We at Rosiesellshomes.com were sent this article and felt that we could share it with you.
At the beginning of November, Sacramento's new policy of borrowing from the taxpayers (interest free, of course!) went into effect. It's technically not a tax increase, but it certainly seems like one with the chuck of your paycheck for state taxes going up 10%! Though, it only seems to translate to an extra $20-80 per month for middle class families.
But, for all practical purposes, it's a tax hike. And of course, conservatives, like my orange county neighbors, are outraged (though somewhat subdued by the prospect of getting their money back later). Of course, conservatives would favor tax and spending cuts instead.
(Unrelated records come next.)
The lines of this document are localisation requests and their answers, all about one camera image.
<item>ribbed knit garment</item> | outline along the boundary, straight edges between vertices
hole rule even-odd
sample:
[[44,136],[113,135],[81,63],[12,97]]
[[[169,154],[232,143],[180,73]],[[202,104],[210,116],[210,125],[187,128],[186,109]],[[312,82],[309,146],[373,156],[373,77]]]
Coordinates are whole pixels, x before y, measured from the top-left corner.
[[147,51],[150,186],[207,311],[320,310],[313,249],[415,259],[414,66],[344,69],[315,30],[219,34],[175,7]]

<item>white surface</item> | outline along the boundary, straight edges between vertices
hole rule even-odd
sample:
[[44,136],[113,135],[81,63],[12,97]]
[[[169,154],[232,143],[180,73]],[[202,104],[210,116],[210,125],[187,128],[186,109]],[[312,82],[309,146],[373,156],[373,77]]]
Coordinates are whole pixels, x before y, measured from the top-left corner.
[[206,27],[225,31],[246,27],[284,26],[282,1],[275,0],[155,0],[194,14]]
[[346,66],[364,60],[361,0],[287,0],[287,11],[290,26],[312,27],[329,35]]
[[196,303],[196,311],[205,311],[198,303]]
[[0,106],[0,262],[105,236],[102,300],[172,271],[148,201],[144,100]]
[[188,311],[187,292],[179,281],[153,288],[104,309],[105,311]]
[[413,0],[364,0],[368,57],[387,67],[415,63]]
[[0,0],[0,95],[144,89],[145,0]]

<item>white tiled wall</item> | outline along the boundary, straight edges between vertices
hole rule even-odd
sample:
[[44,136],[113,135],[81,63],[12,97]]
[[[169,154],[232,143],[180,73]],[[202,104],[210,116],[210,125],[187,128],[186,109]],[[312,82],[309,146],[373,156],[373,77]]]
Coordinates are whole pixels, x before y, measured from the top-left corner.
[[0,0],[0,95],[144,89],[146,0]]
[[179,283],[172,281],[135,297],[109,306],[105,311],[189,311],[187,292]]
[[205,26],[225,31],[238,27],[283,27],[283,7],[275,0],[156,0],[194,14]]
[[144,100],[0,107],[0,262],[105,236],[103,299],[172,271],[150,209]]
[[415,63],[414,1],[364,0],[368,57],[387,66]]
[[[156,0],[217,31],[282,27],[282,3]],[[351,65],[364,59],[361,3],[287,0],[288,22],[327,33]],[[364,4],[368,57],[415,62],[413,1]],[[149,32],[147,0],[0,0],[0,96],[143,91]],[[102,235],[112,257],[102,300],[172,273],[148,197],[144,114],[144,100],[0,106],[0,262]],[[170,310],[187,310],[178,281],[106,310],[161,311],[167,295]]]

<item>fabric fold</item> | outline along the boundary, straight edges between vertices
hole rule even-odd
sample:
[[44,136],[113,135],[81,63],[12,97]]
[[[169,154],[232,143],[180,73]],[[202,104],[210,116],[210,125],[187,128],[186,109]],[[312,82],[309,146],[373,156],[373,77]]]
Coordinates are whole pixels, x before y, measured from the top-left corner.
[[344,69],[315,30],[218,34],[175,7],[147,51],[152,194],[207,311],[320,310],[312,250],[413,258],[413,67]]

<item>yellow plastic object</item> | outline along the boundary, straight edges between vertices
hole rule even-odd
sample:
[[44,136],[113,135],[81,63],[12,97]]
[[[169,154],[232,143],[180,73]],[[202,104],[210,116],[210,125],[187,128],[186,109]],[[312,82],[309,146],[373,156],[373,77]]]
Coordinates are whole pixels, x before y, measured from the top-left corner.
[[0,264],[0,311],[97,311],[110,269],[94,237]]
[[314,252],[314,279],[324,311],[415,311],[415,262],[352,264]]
Cuts are inconceivable at this point. With a $26 billion deficit, what is there to cut? Two-thirds of California's budget goes to education and health care. Sure, there's wasteful spending here and there than can be optimized, but even slashing those away will barely scratch the surface of the 2009-2010 budget deficit.
For clarification, let's put this into perspective. The budget deficit is $26 billion. The entire budget for the next year is $119 billion. That's over 20% of the entire year's expenditures that would have to disappear.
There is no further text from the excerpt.